■ What is needed
With the line containing "In this photo, where can the white pole" as the start and the line containing "In this photo, where can the small" as the end, transcribe that span of the entries below exactly, including both.

■ Data for review
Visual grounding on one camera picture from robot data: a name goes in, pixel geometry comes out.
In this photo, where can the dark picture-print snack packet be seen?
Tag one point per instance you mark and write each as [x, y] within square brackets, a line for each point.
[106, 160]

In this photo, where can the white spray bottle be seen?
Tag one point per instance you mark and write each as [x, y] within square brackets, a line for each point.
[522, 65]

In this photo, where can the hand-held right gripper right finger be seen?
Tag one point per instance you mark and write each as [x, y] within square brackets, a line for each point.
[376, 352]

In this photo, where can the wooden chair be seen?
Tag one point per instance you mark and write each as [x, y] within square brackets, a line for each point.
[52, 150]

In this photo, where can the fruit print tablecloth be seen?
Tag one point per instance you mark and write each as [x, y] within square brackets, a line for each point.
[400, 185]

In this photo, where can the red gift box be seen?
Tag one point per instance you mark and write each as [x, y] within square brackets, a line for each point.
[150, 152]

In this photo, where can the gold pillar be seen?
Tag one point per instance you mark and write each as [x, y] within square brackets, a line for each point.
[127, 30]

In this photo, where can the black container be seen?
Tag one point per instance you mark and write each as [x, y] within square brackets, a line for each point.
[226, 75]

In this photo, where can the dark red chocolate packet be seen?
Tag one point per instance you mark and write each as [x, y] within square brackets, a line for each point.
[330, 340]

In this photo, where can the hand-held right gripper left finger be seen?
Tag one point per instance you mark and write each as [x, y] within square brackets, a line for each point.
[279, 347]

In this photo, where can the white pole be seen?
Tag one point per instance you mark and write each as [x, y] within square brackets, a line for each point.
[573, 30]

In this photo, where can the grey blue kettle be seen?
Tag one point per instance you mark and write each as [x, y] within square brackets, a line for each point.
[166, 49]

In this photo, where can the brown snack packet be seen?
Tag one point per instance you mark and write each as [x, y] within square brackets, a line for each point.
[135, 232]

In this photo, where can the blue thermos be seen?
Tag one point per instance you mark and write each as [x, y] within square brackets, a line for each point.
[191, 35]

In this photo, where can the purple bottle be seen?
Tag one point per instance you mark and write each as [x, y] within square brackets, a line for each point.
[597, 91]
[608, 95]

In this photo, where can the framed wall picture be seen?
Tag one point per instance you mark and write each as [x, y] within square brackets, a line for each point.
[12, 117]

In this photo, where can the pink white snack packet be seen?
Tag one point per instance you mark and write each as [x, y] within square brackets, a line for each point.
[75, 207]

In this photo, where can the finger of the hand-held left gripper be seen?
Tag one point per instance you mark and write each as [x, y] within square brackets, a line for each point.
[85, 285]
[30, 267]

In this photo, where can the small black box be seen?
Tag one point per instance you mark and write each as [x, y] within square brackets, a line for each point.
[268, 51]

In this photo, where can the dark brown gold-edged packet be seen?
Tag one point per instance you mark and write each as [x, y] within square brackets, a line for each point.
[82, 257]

■ Answer
In this photo, where can the white pole be seen?
Tag one point per instance you mark and write each as [x, y] within square brackets, a line for each point.
[573, 30]

In this photo, where can the grey blue kettle be seen?
Tag one point per instance you mark and write each as [x, y] within square brackets, a line for each point.
[166, 49]

In this photo, where can the brown snack packet be seen?
Tag one point per instance you mark and write each as [x, y] within square brackets, a line for each point.
[135, 232]

In this photo, where can the blue thermos be seen?
Tag one point per instance you mark and write each as [x, y] within square brackets, a line for each point.
[191, 35]

In this photo, where can the purple bottle be seen?
Tag one point per instance you mark and write each as [x, y] within square brackets, a line for each point.
[597, 91]
[608, 95]

In this photo, where can the framed wall picture be seen?
Tag one point per instance you mark and write each as [x, y] within square brackets, a line for each point.
[12, 117]

In this photo, where can the pink white snack packet be seen?
Tag one point per instance you mark and write each as [x, y] within square brackets, a line for each point.
[75, 207]

In this photo, where can the finger of the hand-held left gripper be seen?
Tag one point per instance you mark and write each as [x, y] within square brackets, a line for each point.
[85, 285]
[30, 267]

In this photo, where can the small black box be seen?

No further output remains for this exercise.